# Fetching and Preparing Data from stats.nba.com 

In [1]:
from nba_api.stats.static import players
from nba_api.stats.endpoints import playercareerstats

In [2]:
active_2021_22 = players.get_active_players()
print(f"type: {type(active_2021_22)}\tlength: {len(active_2021_22)}")

type: <class 'list'>	length: 587


In [3]:
def get_career_stats(player_id: str, get_request: bool = True) -> dict:
    career_stats = playercareerstats.PlayerCareerStats(
        player_id=player_id,
        per_mode36="Per36",
        get_request=get_request,
    )
    return career_stats.get_normalized_json()

In [4]:
import json

# achiuwa
player = active_2021_22[0]["id"]
career = json.loads(get_career_stats(player))
print(f"type: {type(career)}\tlength: {len(career)}")

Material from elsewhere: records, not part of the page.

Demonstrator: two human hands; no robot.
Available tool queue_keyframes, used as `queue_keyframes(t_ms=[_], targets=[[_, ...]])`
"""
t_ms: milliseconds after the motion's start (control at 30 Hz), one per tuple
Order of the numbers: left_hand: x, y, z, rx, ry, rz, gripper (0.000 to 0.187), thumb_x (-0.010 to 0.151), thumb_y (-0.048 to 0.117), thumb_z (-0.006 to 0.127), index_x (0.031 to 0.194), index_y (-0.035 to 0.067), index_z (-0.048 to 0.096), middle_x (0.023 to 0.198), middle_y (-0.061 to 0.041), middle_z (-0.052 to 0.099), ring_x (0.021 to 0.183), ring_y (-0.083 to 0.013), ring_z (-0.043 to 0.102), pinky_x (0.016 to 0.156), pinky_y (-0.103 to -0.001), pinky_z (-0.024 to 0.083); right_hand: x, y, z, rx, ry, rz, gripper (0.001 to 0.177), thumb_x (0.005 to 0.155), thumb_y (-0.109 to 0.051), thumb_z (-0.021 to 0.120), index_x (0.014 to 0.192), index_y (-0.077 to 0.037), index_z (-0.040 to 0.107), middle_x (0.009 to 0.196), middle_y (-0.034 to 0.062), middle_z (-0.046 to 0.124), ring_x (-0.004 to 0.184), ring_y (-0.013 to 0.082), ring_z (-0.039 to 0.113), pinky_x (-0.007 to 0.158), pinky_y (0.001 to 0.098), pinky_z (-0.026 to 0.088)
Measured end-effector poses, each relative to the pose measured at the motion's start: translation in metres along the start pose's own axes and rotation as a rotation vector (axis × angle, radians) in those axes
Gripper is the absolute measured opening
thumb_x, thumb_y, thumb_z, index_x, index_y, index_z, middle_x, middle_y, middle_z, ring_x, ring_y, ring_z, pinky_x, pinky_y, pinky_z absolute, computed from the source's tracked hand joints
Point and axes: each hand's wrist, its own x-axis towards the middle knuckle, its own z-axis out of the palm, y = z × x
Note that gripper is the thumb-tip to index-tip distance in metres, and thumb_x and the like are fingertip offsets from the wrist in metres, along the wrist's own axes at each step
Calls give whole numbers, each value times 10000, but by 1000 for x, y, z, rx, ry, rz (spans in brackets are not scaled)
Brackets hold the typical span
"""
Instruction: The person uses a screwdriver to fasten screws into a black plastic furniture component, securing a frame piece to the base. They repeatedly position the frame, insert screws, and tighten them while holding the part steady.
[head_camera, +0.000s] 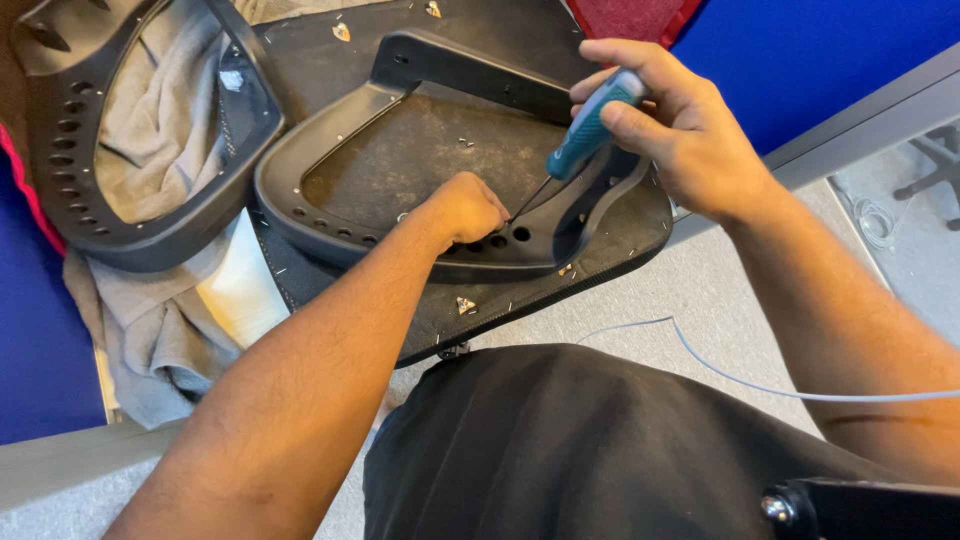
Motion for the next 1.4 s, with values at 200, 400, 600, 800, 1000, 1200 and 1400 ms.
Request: queue_keyframes(t_ms=[200,400,600,800,1000,1200,1400], targets=[[-7,5,0,6,7,-38,275,872,18,604,1032,96,814,1169,-152,768,1100,-279,716,995,-406,550,7,5,39,-494,307,6,259,1087,-172,691,1294,-87,561,976,91,613,878,206,630,801,366,558],[-9,6,0,59,33,-25,268,865,44,631,1028,139,822,1182,-136,752,1106,-277,700,991,-397,539,16,-24,4,37,-88,74,438,983,-175,604,1395,-143,459,1187,-78,625,1101,62,641,969,259,545],[-5,3,0,63,36,-21,316,870,28,577,1012,137,838,1144,-143,775,1093,-273,725,981,-387,561,1,-1,54,-219,327,-126,427,1092,-155,790,1433,-137,534,1034,11,598,960,107,640,878,280,572],[-7,2,4,181,88,64,270,861,109,607,990,167,836,1123,-118,784,1077,-266,725,994,-385,541,-10,29,42,-108,351,-123,404,1108,-141,753,1437,-139,519,1030,-2,616,928,91,658,822,256,585],[-41,30,18,302,131,8,472,873,542,685,1128,154,777,1142,-92,759,1112,-266,706,989,-441,536,-35,61,-36,79,630,-129,309,1238,-183,610,1480,-168,418,1052,22,587,945,114,661,857,294,648],[-66,68,37,425,89,55,951,717,819,668,1352,113,623,1376,-157,585,1318,-302,553,1043,-499,480,-80,131,-100,31,740,-165,371,1261,-223,472,1604,-176,337,1193,74,581,1023,143,611,885,321,651],[-77,68,58,607,170,119,1015,681,701,789,1445,87,523,1391,-144,511,1359,-307,457,1083,-531,407,-89,142,-96,-11,704,-111,395,1258,-259,453,1611,-168,301,1034,63,563,853,150,629,779,290,597]])
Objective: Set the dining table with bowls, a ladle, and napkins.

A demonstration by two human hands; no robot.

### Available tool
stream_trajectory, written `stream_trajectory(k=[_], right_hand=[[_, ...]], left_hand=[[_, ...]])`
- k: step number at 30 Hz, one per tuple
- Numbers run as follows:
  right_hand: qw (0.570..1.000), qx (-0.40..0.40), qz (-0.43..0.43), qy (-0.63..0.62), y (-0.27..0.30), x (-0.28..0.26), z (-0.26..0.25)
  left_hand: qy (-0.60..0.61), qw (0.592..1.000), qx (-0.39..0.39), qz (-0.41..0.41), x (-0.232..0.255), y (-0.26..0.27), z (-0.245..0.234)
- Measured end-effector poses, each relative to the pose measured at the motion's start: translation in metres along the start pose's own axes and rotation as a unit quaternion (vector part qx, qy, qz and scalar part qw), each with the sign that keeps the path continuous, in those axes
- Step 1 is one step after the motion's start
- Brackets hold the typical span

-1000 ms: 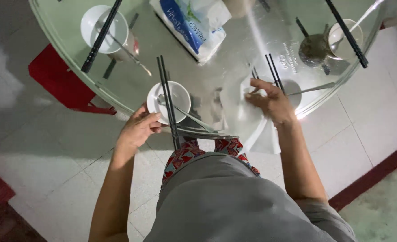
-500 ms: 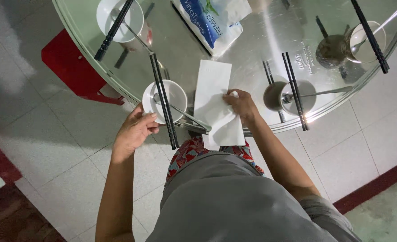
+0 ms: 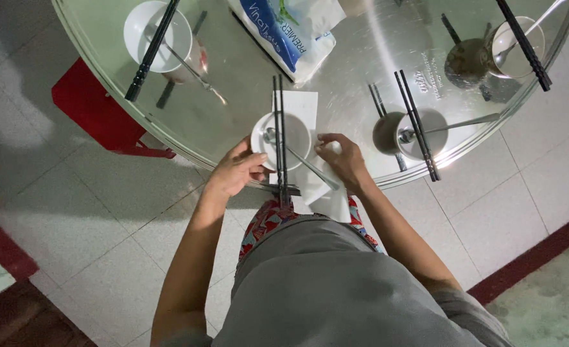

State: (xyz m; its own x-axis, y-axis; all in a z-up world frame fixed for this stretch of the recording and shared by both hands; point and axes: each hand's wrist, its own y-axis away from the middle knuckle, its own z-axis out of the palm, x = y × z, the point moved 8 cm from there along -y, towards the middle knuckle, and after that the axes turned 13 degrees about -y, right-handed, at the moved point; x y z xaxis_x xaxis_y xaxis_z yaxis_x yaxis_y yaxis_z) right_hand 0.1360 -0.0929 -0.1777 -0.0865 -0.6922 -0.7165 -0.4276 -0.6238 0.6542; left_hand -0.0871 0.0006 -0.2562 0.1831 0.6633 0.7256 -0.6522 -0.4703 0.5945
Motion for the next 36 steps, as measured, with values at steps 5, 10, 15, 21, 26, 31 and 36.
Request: stream_trajectory(k=[5,10,15,21,26,31,36], right_hand=[[1.0,0.008,0.021,0.012,0.01,0.022,-0.036],[0.995,0.007,-0.01,-0.098,0.009,0.049,-0.063],[0.99,0.04,-0.039,-0.126,0.021,0.041,-0.082],[0.993,0.092,-0.063,0.043,0.042,0.014,-0.117],[0.973,0.147,-0.172,0.04,0.086,-0.041,-0.148],[0.934,0.071,-0.239,-0.255,0.089,-0.038,-0.162],[0.825,0.005,-0.258,-0.502,0.067,-0.025,-0.169]], left_hand=[[-0.013,0.999,0.019,-0.03,-0.011,-0.021,0.007],[-0.027,0.998,0.019,-0.045,-0.021,-0.034,0.003],[-0.033,0.997,0.028,-0.06,-0.02,-0.036,0.003],[-0.064,0.995,0.035,-0.063,-0.008,-0.026,0.004],[-0.33,0.927,0.165,0.062,0.073,0.035,0.016],[-0.365,0.91,0.122,0.152,0.094,0.031,0.076],[-0.268,0.947,-0.058,0.166,0.045,-0.016,0.135]])
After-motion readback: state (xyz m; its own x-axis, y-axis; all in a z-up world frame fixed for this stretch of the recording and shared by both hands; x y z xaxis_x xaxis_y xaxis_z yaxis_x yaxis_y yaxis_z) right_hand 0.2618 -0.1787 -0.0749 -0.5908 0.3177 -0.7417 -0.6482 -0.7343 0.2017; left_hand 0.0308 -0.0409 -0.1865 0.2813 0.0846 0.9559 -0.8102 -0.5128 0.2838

type: <class 'dict'>	length: 12


In [6]:
# steven adams
player1 = active_2021_22[1]
print(player1["full_name"])
career1 = json.loads(get_career_stats(player1["id"]))

print(f"type: {type(career1)}\tlength: {len(career1)}\tkeys: {career1.keys()}")

Steven Adams
type: <class 'dict'>	length: 12	keys: dict_keys(['SeasonTotalsRegularSeason', 'CareerTotalsRegularSeason', 'SeasonTotalsPostSeason', 'CareerTotalsPostSeason', 'SeasonTotalsAllStarSeason', 'CareerTotalsAllStarSeason', 'SeasonTotalsCollegeSeason', 'CareerTotalsCollegeSeason', 'SeasonTotalsShowcaseSeason', 'CareerTotalsShowcaseSeason', 'SeasonRankingsRegularSeason', 'SeasonRankingsPostSeason'])


Globbing the career stats to a single file for pickling/

In [8]:
import pickle
from pathlib import Path

data_dir = Path("/home/klang/project-weekly/frontend/data/")
fname = "bar.pkl"
archive = {}
careers = [career, career1]
archive = {
    dataset["SeasonTotalsRegularSeason"][0]["PLAYER_ID"]: dataset for dataset in careers
}
with open(data_dir / fname, "wb") as f_out:
    pickle.dump(archive, f_out)

with open(data_dir / fname, "rb") as f_in:
    arch_read = pickle.load(f_in)

print(f"type: {type(arch_read)}\tlen: {len(arch_read)}\tkeys: {arch_read.keys()})")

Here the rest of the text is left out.